In the book, the reader will find the author’s grief story and insights into activities and coping strategies which helped her to survive this tragedy as she was catapulted into the unknown, changing her life forever.
Wagner says, “My husband and I had been planning a party to celebrate our fiftieth wedding anniversary. Instead I was thrust into planning a funeral for him. In the blink of an eye, I was no longer part of a couple, I had become a single lady of 75 and a grieving widow faced with innumerable decisions which had to be made immediately, and more to come in the days and weeks ahead.”

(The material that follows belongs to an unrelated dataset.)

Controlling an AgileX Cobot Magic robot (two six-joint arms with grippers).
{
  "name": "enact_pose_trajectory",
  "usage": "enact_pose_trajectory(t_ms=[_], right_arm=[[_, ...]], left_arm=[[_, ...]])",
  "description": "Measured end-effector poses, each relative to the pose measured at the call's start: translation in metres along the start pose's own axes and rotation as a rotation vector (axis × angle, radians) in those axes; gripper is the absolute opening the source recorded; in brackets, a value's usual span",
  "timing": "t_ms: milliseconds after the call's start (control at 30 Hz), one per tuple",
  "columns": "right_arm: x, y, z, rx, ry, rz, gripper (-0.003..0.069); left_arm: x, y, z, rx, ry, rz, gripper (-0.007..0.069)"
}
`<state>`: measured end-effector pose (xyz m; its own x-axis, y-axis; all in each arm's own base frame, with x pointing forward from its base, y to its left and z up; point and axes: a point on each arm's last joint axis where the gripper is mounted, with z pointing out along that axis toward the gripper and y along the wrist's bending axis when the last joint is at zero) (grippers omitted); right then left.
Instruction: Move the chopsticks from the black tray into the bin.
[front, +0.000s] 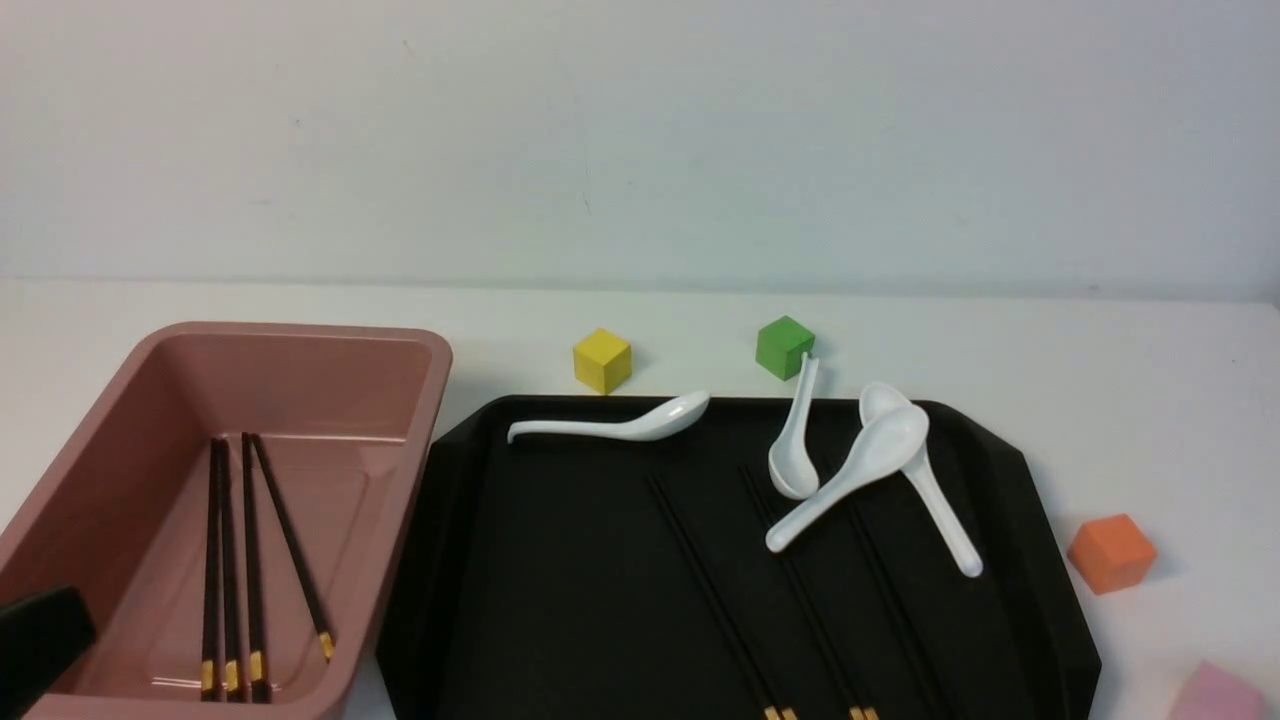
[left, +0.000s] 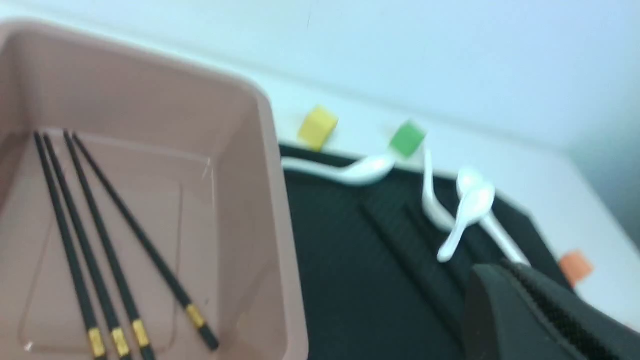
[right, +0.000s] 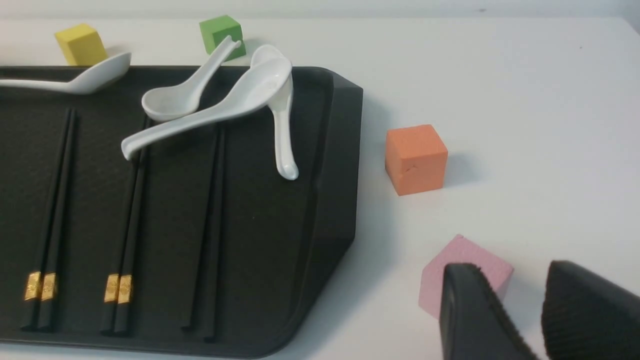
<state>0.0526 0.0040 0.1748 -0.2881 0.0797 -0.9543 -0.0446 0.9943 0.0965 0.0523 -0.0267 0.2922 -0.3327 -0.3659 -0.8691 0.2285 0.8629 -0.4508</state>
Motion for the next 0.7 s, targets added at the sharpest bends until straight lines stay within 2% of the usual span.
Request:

The death of a spouse is one of the top five most difficult periods in one’s life and to me it was devastating. I had never lived alone having left my parents’ home at the age of twenty-four and moved into my husband’s, and I soon discovered at the age of seventy-five, that living alone was not something I enjoyed. It was extremely difficult and several times in the months that followed I asked God why I had not been taken too. Over the years I had heard of several surviving spouses who had died within a few weeks of the first, and I now understood. Researching the subject brought the news that this is so common it has been given a title, the Widowhood Effect. Statistics show that a surviving spouse has a 66% increased risk of dying within 3 months of the first, because typically they focus on their partner’s health at the expense of their own, and according to www.verywellmind.com, it usually takes 18 months to regain their physical and psychological health afterwards.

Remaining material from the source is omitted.